Le rapport de Moussa Faki Mahamat qui agace à Ndjamena

C’est du moins le sens d’un rapport du président de la Commission de l’Union africaine, Moussa Faki Mahamat, qui a fuité dans la presse. Dans le document, le président de la Commission de l’Union africaine menace de prendre des sanctions contre le pouvoir de transition tchadien.

Le sujet est discuté ce vendredi (11.11.2022) à la session du Conseil de paix et de sécurité de l’organisation alors qu’une médiation au Tchad a été confiée au président congolais Félix Tshisekedi par la CEEAC, la Communauté économique des Etats de l’Afrique centrale, et que le chef de l’Etat de la RDC n’a pas encore rendu son rapport.

Une collision entre les deux institutions alors que l’Union africaine, en vertu du principe de subsidiarité, devrait attendre le résultat de la médiation de la CEEAC.

Dany Ayida, responsable des programmes pour l’Afrique centrale du National Democracy Institut (NDI), parle de cacophonie : « Cette règle de fonctionnement qui voudrait que l’Union africaine confie à une organisation sous régionale la primauté dans la gestion des crises dans un pays d’une région donnée de l’Union, effectivement, ne dépouille pas l’institution panafricaine de toutes ses prérogatives réelles. »

Des mesures préconisées par Moussa Faki Mahamat
Dany Ayida, également, représentant résident de NDI à Kinshasa, précise que : « j’étais au Tchad il y a encore quelques semaines et je vous assure que l’Union africaine, en tant qu’institution, est connue et respectée par les Tchadiens. Mais actuellement, et depuis le début de la crise, quand l’Union africaine se prononce, on ne sait pas véritablement si c’est l’institution qui le fait ou si c’est Moussa Faki Mahamat qui est un citoyen tchadien… Mahamat à qui certains prêtent l’intention de se porter candidat aux prochaines élections. Vous voyez toutes ces choses-là ? C’est ça que je qualifie de cacophonie. »

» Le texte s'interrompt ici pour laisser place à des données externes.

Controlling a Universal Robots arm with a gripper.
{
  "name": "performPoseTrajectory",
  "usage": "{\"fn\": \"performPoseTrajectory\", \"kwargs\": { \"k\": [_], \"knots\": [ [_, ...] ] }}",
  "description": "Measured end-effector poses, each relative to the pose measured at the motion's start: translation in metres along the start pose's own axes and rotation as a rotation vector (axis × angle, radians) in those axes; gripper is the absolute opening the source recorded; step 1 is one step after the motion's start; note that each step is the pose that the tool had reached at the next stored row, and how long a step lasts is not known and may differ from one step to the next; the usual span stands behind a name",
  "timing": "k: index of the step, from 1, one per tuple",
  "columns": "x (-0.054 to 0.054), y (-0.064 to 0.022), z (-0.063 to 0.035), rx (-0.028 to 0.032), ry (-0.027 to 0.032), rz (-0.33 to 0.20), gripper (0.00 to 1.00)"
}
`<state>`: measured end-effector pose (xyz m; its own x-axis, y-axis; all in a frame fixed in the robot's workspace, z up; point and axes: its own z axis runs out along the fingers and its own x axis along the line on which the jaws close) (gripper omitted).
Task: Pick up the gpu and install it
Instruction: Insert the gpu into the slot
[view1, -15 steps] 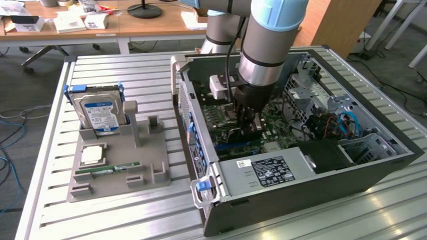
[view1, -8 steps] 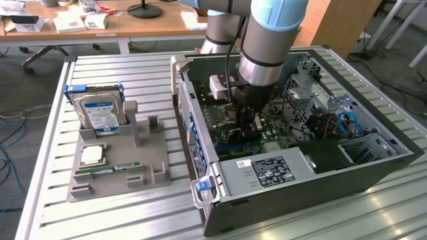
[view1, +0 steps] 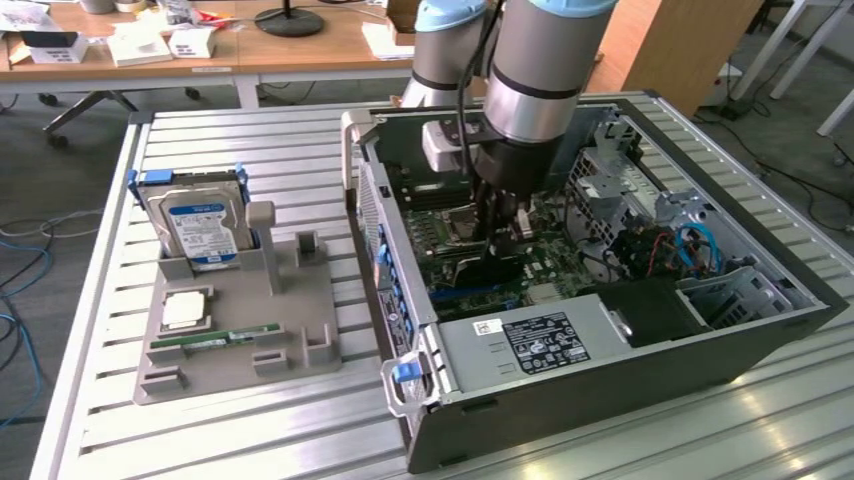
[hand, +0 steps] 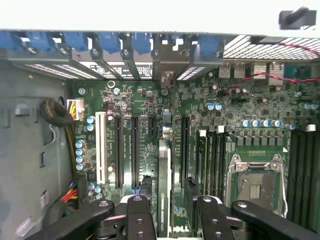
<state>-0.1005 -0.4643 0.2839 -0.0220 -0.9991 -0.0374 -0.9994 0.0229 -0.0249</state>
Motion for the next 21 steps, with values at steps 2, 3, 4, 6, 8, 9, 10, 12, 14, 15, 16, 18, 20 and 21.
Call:
{"fn": "performPoseTrajectory", "kwargs": {
  "k": [2,3,4,6,8,9,10,12,14,15,16,18,20,21],
  "knots": [
    [0.0,-0.0001,-0.0047,0.0,0.0,0.0,0.39],
    [0.0,-0.0002,-0.0069,-0.0001,0.0001,0.0,0.39],
    [0.0,-0.0002,-0.0087,0.0,0.0001,0.0,0.39],
    [-0.001,-0.0002,-0.0111,0.0002,-0.0001,0.0,0.39],
    [-0.001,-0.0003,-0.0148,0.0003,0.0,0.0,0.39],
    [-0.001,-0.0004,-0.0174,0.0003,0.0,0.0,0.39],
    [-0.002,-0.0005,-0.0201,0.0003,-0.0001,0.0,0.39],
    [-0.002,-0.0006,-0.025,0.0003,0.0001,0.0,0.39],
    [-0.002,-0.0007,-0.0298,0.0002,0.0001,0.0,0.39],
    [-0.002,-0.0007,-0.0321,0.0004,-0.0001,0.0,0.39],
    [-0.002,-0.0008,-0.0342,0.0003,0.0,0.0,0.39],
    [-0.002,-0.0009,-0.0381,0.0003,0.0,0.0,0.39],
    [-0.002,-0.001,-0.0406,0.0003,0.0,0.0,0.39],
    [-0.002,-0.001,-0.0412,0.0003,0.0,0.0,0.39]
  ]
}}
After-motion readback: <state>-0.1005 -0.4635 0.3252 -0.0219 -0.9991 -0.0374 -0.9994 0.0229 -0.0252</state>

Le document préconise des mesures fortes à l’encontre des autorités tchadiennes et exige une cohérence avec la position constante de l’Union africaine concernant les autres cas de changements anticonstitutionnels sur le continent.

En admettant que les exigences de l’UA ont été ignorées par les autorités de la transition, Moussa Faki Mahamat est dans son rôle, estime certains observateurs de la situation politique en Afrique.

« Moussa Faki Mahamat gère donc l’institution panafricaine et en tant que tel, on lui prête beaucoup d’intentions. Il se pourrait que cela soit vérifié, mais je ne suis pas de cet avis-là. La commission Paix et sécurité fonctionne sur la base d’une charte qui est la Charte de la démocratie et des élections et de la bonne gouvernance », a expliqué le politologue tchadien Evariste Toldé.

Evariste Toldé estime qu’ »en principe, pour l’Union africaine, le nouveau gouvernement ne doit pas voir le jour. Les 18 mois de la première transition devaient aboutir à une élection. Donc il doit avoir le passage de flambeau entre un président démocratiquement élu et le président du CNT. »

« Vous savez, on retombe dans les mêmes travers et on craint que le fait d’ouvrir la voie à une candidature du président du CNT, du président de transition lui ouvre encore la voie à une éventuelle réélection et un maintien au pouvoir pour une durée indéterminée. C’est ce que dénonce l’Union africaine », a précisé le politologue tchadien Evariste Toldé.

La faiblesse du président de la Commission
Le document de la Commission de l’Union africaine accuse le pouvoir tchadien d’avoir ignoré les recommandations de l’UA. Moussa Faki Mahamat y préconise la nomination d’un facilitateur de l’UA au Tchad, tout en ignorant les résolutions du sommet de la CEEAC de Kinshasa. Ce qui selon Dany Ayida de NDI, souligne la faiblesse du président de la Commission.

« Il y a un aveu d’impuissance. Et j’ai l’impression que quand le président de la Commission fait ce constat là, ce n’est pas tant celui de l’Union africaine qu’il fait, mais parfois de lui-même. Mais sa marge de manœuvre par rapport à la crise a connu des limites évidentes qu’il aurait dû constater dès le départ. On l’a vu tout au long du processus avec des condamnations, des prises de position qui n’ont pas été prises en compte. En définitive, la crise se situe plus entre l’Union africaine et le président de sa Commission et les autorités tchadiennes qu’entre la CEAAC et l’Union africaine », analyse Dany Ayida de NDI.

Le rapport de Moussa Faki Mahamat dénonce certaines décisions prises récemment dans le pays, notamment la prolongation de la transition et la possibilité pour les membres du Conseil militaire de transition d’être candidats lors des élections futures.